Bill and Rosann Nunnelly believe in the value of education, and a bequest to the UT Martin will assure that future generations of students have the financial means to attend college.
A $22 million gift from the couple to the university was announced by University of Tennessee Interim President Boyd and UT Martin Chancellor Keith Carver during the summer meeting of the UT Board of Trustees Friday in Knoxville.
The gift is the largest ever made to UT Martin and will provide scholarships to students who attend the university.
Bill Nunnelly received a Bachelor of Science in Education in 1970 from UT Martin and later earned a Master of Education from Boston University. The scholarship awards from the gift will give preference to students from Hickman County, Tennessee, where he was raised on a cattle and feed grain farm in the community that bears the family name.
Although the gift is a bequest and will not be realized until the couple is deceased, the financial benefits begin immediately when four Hickman County students receive UT Martin scholarships this fall.
Qualified students from Dickson, Giles, Lawrence, Lewis, Maury and Humphreys counties will also be eligible to receive future scholarships. More than 90 scholarships could be awarded annually through the gift.
Nunnelly attended his first three years of high school at Columbia Military Academy in nearby Maury County before completing his senior year in Hickman County. So, it followed that the ROTC program became an important part of his UT Martin experience.

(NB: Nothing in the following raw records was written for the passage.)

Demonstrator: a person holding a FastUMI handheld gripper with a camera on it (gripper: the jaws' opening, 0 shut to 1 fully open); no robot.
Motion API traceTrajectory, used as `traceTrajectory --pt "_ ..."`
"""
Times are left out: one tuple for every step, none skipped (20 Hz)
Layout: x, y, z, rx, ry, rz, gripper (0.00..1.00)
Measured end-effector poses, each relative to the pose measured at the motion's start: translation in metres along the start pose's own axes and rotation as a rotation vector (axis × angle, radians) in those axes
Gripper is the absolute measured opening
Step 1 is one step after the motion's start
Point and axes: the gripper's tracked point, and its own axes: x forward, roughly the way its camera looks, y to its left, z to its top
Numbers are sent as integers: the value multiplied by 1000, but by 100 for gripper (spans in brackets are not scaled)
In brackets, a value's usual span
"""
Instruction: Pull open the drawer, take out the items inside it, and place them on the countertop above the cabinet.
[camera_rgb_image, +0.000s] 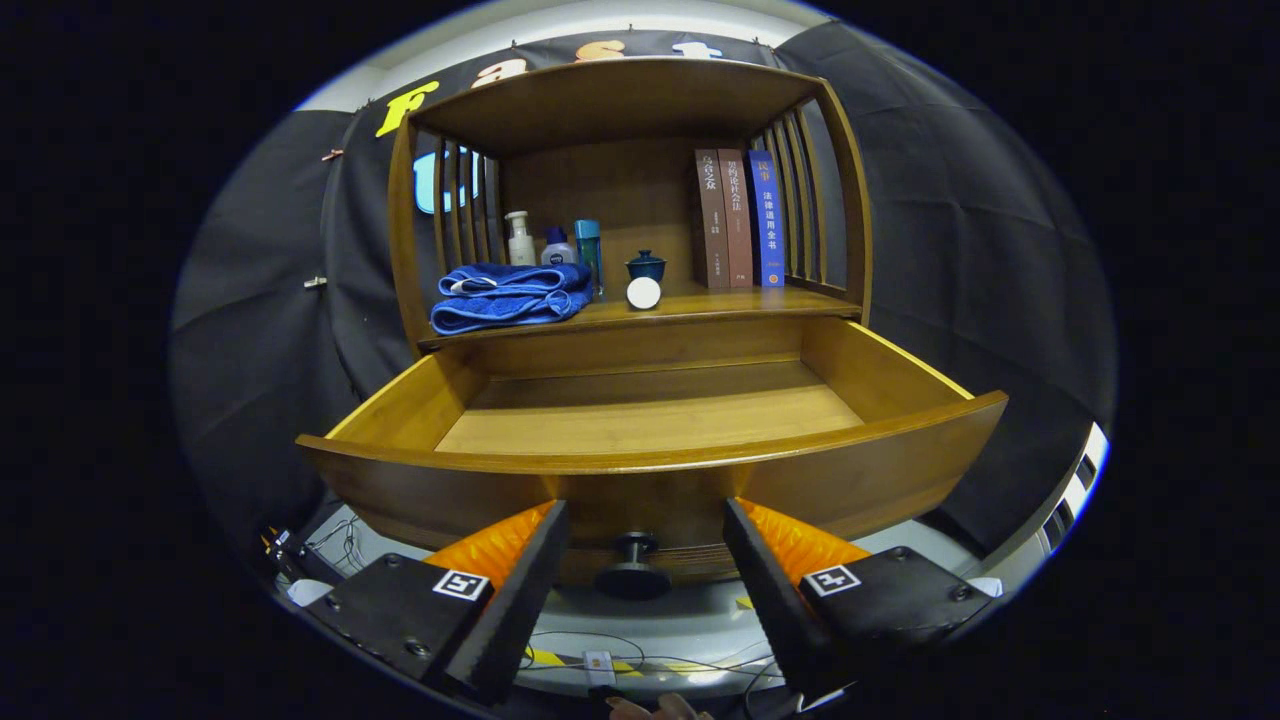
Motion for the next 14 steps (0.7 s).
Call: traceTrajectory --pt "0 0 0 3 -3 -3 98" --pt "2 1 1 1 -5 -7 98" --pt "5 1 3 -2 -11 -9 99" --pt "8 1 5 -3 -11 -8 99" --pt "13 2 7 -1 -12 -4 99" --pt "19 3 10 3 -10 -1 98" --pt "26 2 14 4 -9 2 98" --pt "33 1 17 5 -9 4 98" --pt "41 2 21 6 -10 5 98" --pt "50 2 25 7 -12 7 98" --pt "58 3 32 10 -24 9 99" --pt "67 4 39 12 -41 9 99" --pt "74 5 36 14 -17 11 98" --pt "81 4 44 22 -26 12 98"
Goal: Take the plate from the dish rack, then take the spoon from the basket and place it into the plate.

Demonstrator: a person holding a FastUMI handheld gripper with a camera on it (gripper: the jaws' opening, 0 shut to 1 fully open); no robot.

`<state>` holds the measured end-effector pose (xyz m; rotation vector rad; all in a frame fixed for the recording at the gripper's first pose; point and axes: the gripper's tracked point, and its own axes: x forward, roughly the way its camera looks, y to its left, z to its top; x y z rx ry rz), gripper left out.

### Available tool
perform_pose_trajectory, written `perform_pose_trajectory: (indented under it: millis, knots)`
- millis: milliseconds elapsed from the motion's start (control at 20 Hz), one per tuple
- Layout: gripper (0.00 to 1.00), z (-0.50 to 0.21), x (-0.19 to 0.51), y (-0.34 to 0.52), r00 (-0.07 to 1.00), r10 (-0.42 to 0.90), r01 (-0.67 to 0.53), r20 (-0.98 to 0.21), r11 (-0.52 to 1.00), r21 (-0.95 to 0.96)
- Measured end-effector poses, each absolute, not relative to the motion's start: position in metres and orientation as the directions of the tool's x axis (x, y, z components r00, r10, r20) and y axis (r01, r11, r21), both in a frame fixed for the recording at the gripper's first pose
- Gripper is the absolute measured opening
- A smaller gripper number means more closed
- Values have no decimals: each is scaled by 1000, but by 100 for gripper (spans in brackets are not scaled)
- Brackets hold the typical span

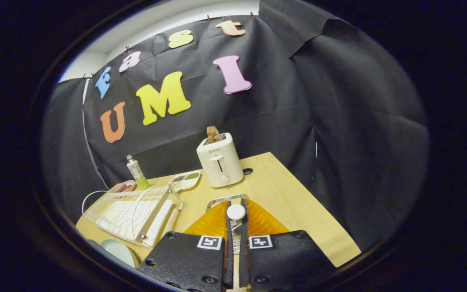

Nunnelly was commissioned as a second lieutenant in the U.S. Army upon graduation from UT Martin. He completed his military service, but instead of returning to the family farm, Nunnelly pursued various business interests over the years, became a successful entrepreneur and is now semi-retired. He and his brother, also a military veteran, maintained the family farm until selling it in 2010, but Nunnelly never forgot his Hickman County roots and sees the gift to UT Martin as “a wonderful way to give something back. …That’s just what my wife and I want to do,” he said.